Different users or systems may provide datasets with varying column names such as:
- product, product_name, item_name
- qty, quantity, sales_qty
- date, transaction_date, time
These inconsistencies can break the ML pipeline and cause prediction errors.
- Validation Checks
Before passing data to the model, the system ensures:
- Required columns exist
- Data types are correct
- No missing critical fields (e.g., product_id, quantity_sold)

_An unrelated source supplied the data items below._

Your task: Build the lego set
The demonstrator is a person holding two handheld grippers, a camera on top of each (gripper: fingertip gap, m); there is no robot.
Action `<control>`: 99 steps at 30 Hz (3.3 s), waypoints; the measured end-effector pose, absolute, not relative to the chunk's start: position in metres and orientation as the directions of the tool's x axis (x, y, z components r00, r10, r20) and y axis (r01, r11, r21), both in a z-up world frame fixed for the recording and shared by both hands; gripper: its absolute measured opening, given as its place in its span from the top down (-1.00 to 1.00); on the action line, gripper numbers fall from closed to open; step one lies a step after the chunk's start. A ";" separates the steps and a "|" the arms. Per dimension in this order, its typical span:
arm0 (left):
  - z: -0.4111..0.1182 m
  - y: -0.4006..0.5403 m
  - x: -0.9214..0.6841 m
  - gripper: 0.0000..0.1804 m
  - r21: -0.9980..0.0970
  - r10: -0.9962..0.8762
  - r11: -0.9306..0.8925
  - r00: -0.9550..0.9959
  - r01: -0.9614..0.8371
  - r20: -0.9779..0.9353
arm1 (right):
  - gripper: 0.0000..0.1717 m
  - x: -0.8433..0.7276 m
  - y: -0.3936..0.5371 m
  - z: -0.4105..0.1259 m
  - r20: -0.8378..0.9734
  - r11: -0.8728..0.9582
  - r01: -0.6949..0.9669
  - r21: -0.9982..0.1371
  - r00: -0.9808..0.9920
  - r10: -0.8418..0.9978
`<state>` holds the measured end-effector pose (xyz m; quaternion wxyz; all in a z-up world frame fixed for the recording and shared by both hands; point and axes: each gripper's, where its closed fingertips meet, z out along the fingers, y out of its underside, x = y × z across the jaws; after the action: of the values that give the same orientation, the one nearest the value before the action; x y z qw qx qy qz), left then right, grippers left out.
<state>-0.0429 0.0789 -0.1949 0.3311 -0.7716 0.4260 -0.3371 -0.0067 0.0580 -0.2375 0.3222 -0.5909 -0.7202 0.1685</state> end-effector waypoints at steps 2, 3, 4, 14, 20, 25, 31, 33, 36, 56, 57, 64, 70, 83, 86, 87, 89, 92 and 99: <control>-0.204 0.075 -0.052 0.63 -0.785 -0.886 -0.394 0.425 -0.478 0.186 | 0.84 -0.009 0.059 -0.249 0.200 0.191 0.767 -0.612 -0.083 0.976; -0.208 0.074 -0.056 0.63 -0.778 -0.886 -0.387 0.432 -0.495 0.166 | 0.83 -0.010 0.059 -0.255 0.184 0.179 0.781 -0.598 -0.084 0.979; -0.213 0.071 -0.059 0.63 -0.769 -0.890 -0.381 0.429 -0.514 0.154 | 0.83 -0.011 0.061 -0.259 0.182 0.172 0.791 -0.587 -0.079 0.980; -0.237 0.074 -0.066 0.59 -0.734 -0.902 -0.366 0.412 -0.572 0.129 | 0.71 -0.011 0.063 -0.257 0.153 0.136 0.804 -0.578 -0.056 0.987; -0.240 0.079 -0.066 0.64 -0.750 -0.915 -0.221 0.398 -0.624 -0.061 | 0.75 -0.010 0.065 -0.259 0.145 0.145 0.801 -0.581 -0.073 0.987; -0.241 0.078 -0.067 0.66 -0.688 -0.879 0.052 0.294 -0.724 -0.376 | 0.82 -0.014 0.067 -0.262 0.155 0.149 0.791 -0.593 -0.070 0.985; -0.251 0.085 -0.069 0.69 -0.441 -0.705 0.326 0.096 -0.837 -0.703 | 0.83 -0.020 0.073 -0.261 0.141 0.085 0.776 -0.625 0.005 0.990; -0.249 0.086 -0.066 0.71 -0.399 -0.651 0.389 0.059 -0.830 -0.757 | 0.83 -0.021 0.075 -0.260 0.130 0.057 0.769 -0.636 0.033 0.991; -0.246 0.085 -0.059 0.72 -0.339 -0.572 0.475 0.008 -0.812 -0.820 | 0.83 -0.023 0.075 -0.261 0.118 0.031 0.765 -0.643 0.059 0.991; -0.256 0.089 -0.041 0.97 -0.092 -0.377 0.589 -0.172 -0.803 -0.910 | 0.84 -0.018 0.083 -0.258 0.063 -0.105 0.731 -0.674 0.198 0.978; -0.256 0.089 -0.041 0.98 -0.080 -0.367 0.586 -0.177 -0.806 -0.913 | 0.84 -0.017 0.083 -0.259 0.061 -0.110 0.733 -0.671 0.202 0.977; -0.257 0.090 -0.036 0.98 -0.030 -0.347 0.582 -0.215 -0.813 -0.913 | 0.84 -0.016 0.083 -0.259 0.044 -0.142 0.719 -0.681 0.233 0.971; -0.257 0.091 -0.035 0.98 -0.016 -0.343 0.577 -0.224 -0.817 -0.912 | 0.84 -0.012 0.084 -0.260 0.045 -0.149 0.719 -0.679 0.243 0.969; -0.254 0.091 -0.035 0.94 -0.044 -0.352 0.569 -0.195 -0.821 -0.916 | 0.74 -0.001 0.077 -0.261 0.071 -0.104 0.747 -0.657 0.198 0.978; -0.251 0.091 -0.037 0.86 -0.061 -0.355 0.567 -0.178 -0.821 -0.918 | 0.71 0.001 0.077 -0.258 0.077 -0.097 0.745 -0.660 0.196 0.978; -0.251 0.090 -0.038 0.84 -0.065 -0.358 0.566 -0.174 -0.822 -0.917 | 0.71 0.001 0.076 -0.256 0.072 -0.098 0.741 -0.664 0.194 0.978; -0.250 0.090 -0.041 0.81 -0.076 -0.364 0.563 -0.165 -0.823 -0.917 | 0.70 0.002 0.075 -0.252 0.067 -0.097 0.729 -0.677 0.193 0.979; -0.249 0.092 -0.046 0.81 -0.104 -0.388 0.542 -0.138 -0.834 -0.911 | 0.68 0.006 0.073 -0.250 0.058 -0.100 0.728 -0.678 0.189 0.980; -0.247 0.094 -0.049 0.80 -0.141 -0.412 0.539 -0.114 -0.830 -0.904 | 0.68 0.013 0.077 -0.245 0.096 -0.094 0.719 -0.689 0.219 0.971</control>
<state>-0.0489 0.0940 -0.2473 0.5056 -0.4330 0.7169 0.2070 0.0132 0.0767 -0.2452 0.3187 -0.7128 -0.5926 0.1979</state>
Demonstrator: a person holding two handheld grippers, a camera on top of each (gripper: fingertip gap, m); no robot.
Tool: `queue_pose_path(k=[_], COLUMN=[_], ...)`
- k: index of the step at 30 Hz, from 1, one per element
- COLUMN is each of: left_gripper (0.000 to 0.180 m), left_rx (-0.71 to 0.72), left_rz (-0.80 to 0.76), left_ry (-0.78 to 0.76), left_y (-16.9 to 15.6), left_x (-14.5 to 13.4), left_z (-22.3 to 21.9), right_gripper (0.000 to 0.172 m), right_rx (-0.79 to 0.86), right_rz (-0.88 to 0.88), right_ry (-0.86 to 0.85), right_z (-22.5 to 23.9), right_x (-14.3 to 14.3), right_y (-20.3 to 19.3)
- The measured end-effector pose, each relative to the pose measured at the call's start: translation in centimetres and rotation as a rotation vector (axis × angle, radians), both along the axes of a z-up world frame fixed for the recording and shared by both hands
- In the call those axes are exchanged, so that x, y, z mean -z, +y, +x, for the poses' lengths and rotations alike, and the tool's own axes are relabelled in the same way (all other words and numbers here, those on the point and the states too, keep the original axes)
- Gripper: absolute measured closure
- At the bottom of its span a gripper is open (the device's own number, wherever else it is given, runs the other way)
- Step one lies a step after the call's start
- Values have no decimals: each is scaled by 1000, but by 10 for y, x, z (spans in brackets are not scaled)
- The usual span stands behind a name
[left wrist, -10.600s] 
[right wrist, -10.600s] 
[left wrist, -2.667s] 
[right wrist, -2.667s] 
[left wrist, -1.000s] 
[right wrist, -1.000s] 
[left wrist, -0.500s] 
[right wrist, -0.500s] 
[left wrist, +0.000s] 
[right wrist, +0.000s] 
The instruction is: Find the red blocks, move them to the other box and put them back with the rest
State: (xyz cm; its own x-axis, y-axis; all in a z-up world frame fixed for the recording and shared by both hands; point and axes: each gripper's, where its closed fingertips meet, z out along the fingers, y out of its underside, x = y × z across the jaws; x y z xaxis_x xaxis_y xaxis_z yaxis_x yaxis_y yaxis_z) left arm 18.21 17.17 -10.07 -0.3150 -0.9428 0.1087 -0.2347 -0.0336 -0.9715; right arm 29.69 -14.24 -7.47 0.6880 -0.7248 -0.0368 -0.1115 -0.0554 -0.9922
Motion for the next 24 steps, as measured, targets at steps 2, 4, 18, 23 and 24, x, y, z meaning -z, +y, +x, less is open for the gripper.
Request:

- Date columns are properly parsed
- Automatic Data Cleaning
The pipeline automatically:
- Converts date columns to datetime format
- Handles missing values where applicable
- Ensures numeric consistency for prediction features
- Removes or flags invalid rows
- Fail-Safe Error Handling
If required columns are missing or cannot be mapped, the app:
- Displays a clear error message in Streamlit
- Suggests the expected column format to the user
The first version of the forecasting model was trained using a basic feature set with:
- price
- stock_after
- categorical product features
Baseline Performance Score:
| Metric | Score |
|---|---|
| MAE | 2.79 |
| MSE | 12.22 |
| R² Score | 0.076 |
The negative R² score indicated that the model struggled to capture meaningful sales patterns using the initial feature configuration.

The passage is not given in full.